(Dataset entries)

────────

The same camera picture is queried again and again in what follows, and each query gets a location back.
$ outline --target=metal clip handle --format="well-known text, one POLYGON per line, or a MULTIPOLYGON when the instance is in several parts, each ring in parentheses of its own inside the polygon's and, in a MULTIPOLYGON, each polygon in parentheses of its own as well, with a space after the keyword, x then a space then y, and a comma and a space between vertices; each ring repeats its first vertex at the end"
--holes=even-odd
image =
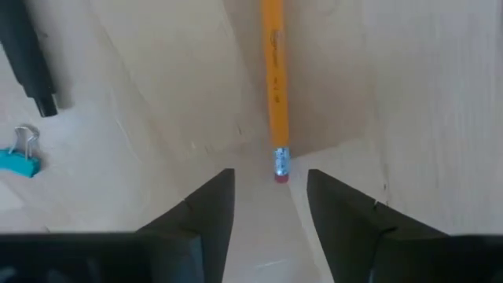
POLYGON ((18 147, 19 142, 21 140, 21 131, 23 130, 31 133, 30 137, 26 139, 25 151, 24 151, 24 158, 30 159, 32 157, 32 152, 33 148, 35 147, 35 143, 37 139, 39 139, 40 133, 35 128, 26 125, 21 125, 14 128, 14 132, 16 133, 16 139, 14 140, 14 144, 9 149, 9 154, 12 154, 14 150, 16 150, 16 148, 18 147))

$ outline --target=blue binder clip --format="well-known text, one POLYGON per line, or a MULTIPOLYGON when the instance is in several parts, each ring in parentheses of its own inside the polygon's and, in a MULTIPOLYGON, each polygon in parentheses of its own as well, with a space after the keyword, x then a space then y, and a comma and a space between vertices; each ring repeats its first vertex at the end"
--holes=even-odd
POLYGON ((37 130, 27 126, 18 126, 14 130, 16 132, 16 141, 14 144, 8 149, 0 149, 0 168, 31 178, 40 171, 40 159, 33 157, 31 154, 35 142, 39 138, 39 133, 37 130), (21 140, 20 132, 22 130, 31 133, 31 136, 26 140, 24 153, 17 149, 21 140))

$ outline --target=pencil eraser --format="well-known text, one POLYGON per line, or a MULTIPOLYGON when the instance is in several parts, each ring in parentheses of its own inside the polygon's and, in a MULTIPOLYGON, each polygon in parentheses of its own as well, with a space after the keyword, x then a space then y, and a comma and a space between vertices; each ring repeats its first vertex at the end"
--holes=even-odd
POLYGON ((274 175, 274 179, 276 180, 276 182, 280 184, 285 184, 286 182, 288 182, 288 175, 283 176, 274 175))

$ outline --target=wooden surface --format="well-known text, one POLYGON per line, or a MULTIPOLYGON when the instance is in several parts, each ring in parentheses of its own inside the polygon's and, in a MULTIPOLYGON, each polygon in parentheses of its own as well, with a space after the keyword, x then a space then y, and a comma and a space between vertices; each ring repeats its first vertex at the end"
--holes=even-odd
POLYGON ((316 167, 447 233, 503 233, 498 0, 285 1, 289 191, 272 182, 259 1, 29 4, 61 114, 38 118, 0 58, 0 143, 31 123, 44 159, 33 180, 0 172, 1 227, 134 230, 235 167, 226 280, 330 282, 316 167))

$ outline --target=yellow pencil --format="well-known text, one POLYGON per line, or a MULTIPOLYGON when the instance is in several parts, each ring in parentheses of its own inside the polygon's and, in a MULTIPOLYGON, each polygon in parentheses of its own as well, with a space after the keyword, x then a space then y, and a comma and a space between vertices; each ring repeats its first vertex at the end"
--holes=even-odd
POLYGON ((275 178, 278 182, 287 182, 290 172, 290 150, 283 1, 262 0, 262 16, 275 178))

────────

WHAT YOU NEED TO DO: Output all the records above exactly, but without their images.

OUTPUT FOR THIS TASK:
The same camera picture is queried again and again in what follows, and each query gets a location back.
$ outline --target=metal clip handle --format="well-known text, one POLYGON per line, or a MULTIPOLYGON when the instance is in several parts, each ring in parentheses of its own inside the polygon's and, in a MULTIPOLYGON, each polygon in parentheses of its own as well, with a space after the keyword, x then a space then y, and a comma and a space between vertices; each ring repeats its first vertex at the end"
--holes=even-odd
image =
POLYGON ((18 147, 19 142, 21 140, 21 131, 23 130, 31 133, 30 137, 26 139, 25 151, 24 151, 24 158, 30 159, 32 157, 32 152, 33 148, 35 147, 35 143, 37 139, 39 139, 40 133, 35 128, 26 125, 21 125, 14 128, 14 132, 16 133, 16 139, 14 140, 14 144, 9 149, 9 154, 12 154, 14 150, 16 150, 16 148, 18 147))

$ outline --target=blue binder clip --format="well-known text, one POLYGON per line, or a MULTIPOLYGON when the instance is in several parts, each ring in parentheses of its own inside the polygon's and, in a MULTIPOLYGON, each polygon in parentheses of its own as well, with a space after the keyword, x then a space then y, and a comma and a space between vertices; each ring repeats its first vertex at the end"
--holes=even-odd
POLYGON ((37 130, 27 126, 18 126, 14 130, 16 132, 16 141, 14 144, 8 149, 0 149, 0 168, 31 178, 40 171, 40 159, 33 157, 31 154, 35 142, 39 138, 39 133, 37 130), (21 140, 20 132, 22 130, 31 133, 31 136, 26 140, 24 153, 17 149, 21 140))

$ outline --target=pencil eraser --format="well-known text, one POLYGON per line, or a MULTIPOLYGON when the instance is in several parts, each ring in parentheses of its own inside the polygon's and, in a MULTIPOLYGON, each polygon in parentheses of its own as well, with a space after the keyword, x then a space then y, and a comma and a space between vertices; each ring repeats its first vertex at the end"
--holes=even-odd
POLYGON ((274 175, 274 179, 276 180, 276 182, 280 184, 285 184, 286 182, 288 182, 288 175, 283 176, 274 175))

$ outline --target=wooden surface --format="well-known text, one POLYGON per line, or a MULTIPOLYGON when the instance is in several parts, each ring in parentheses of its own inside the polygon's and, in a MULTIPOLYGON, each polygon in parentheses of its own as well, with a space after the keyword, x then a space then y, and a comma and a space between vertices; each ring repeats its first vertex at the end"
--holes=even-odd
POLYGON ((316 167, 447 233, 503 233, 498 0, 285 1, 289 191, 272 182, 259 1, 29 4, 61 114, 38 118, 0 58, 0 143, 31 123, 44 159, 33 180, 0 172, 1 227, 134 230, 235 167, 226 280, 330 282, 316 167))

$ outline --target=yellow pencil --format="well-known text, one POLYGON per line, or a MULTIPOLYGON when the instance is in several parts, each ring in parentheses of its own inside the polygon's and, in a MULTIPOLYGON, each polygon in parentheses of its own as well, with a space after the keyword, x then a space then y, and a comma and a space between vertices; each ring repeats its first vertex at the end"
--holes=even-odd
POLYGON ((275 178, 278 182, 287 182, 290 172, 290 150, 283 1, 262 0, 262 16, 275 178))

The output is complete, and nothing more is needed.